The first two days of the Vuelta saw many of its contenders fall by the wayside, dashing the hopes for riders like Richie Porte and Rohan Dennis even before the three-week race truly gets underway. Both gave up massive time on the first day out on the road and even though there is plenty of riding yet to come, it seems as though they are already too far back to truly be a threat.
The current leader of the race is none other than Michal Kwiatkowski of Team Sky. The most dominant squad in cycling looked to be an afterthought for the race once it was announced that neither Froome nor Thomas would be in attendance. But in the opening days of the Vuelta, Kwiatkowski, who says he is hoping to develop into a GC contender, has ridden strong, finishing near the top in both the prologue and the first few stages. His performance so far is an indication of just how strong Sky is as a team, explaining a large part of their dominance in recent years.
That said, this is a long race and there is still a lot of riding and climbing to go. Lurking not too far behind Kwiatkowski are some names that are likely to test him in the days ahead, including Alejandro Valverde, Tony Gallopin, and Nairo Quintana, who are second, eighth, and ninth respectively heading into the third stage. Simon Yates is also looming, as are a few other potential heirs to the Red Jersey, which is handed out to the race leader and winner.

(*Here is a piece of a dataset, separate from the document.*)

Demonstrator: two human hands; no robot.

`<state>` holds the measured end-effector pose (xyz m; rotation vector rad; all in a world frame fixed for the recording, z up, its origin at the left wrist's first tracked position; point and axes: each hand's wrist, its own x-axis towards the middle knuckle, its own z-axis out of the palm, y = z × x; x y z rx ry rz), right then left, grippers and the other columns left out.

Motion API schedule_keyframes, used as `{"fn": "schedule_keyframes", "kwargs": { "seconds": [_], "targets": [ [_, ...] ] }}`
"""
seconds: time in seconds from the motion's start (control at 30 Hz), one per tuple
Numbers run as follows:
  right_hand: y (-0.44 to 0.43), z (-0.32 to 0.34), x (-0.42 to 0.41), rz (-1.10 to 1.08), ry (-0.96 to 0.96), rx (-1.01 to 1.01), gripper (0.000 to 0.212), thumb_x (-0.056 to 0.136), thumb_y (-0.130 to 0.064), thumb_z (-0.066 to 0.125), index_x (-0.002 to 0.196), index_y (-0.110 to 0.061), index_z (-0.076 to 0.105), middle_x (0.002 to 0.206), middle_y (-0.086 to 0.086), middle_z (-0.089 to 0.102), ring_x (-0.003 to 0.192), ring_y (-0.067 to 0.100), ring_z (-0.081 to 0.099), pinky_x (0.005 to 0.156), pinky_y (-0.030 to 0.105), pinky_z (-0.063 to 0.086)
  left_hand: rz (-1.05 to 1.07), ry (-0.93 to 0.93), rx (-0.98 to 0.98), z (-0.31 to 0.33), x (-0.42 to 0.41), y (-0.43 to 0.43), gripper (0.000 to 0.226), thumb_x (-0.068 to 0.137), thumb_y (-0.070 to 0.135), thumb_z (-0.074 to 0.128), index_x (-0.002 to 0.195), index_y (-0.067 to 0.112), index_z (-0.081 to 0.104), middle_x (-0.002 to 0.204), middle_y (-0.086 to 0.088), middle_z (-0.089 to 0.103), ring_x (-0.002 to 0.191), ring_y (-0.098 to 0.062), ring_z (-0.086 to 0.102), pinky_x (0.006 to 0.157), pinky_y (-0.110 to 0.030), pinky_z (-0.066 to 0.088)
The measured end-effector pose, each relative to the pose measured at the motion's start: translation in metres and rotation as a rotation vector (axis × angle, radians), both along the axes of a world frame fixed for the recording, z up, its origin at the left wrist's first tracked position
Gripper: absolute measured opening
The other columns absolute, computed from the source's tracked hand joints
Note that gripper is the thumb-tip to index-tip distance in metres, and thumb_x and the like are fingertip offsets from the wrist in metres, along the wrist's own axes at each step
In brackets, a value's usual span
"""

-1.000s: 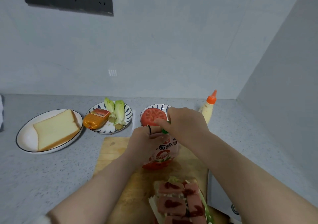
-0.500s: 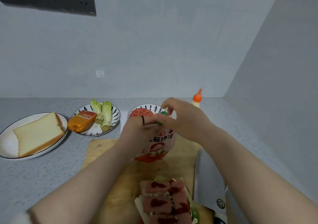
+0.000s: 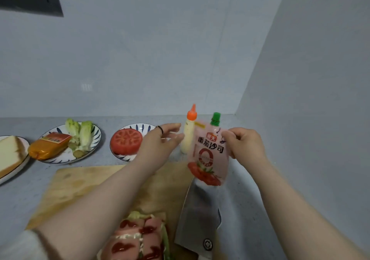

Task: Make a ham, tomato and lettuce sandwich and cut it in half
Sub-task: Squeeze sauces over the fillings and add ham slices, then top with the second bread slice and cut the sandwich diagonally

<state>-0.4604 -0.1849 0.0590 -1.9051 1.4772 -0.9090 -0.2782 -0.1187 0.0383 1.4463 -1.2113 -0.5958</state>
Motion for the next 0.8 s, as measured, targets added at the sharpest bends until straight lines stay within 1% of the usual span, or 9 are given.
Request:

While it doesn’t receive nearly the same level of attention as the Tour de France, the Vuelta is still a challenging race, made all the more difficult due to is placement on the calendar. Coming late in the season, many of the riders are tired and nursing nagging injuries from a busy schedule that typically starts way back in April and includes two other three-week long epics. That makes this a fairly wide open contest, with a number of contenders looking to leave their mark. Plus, with Peter Sagan in the race this year for the first time in awhile, it should at least be very entertaining to watch.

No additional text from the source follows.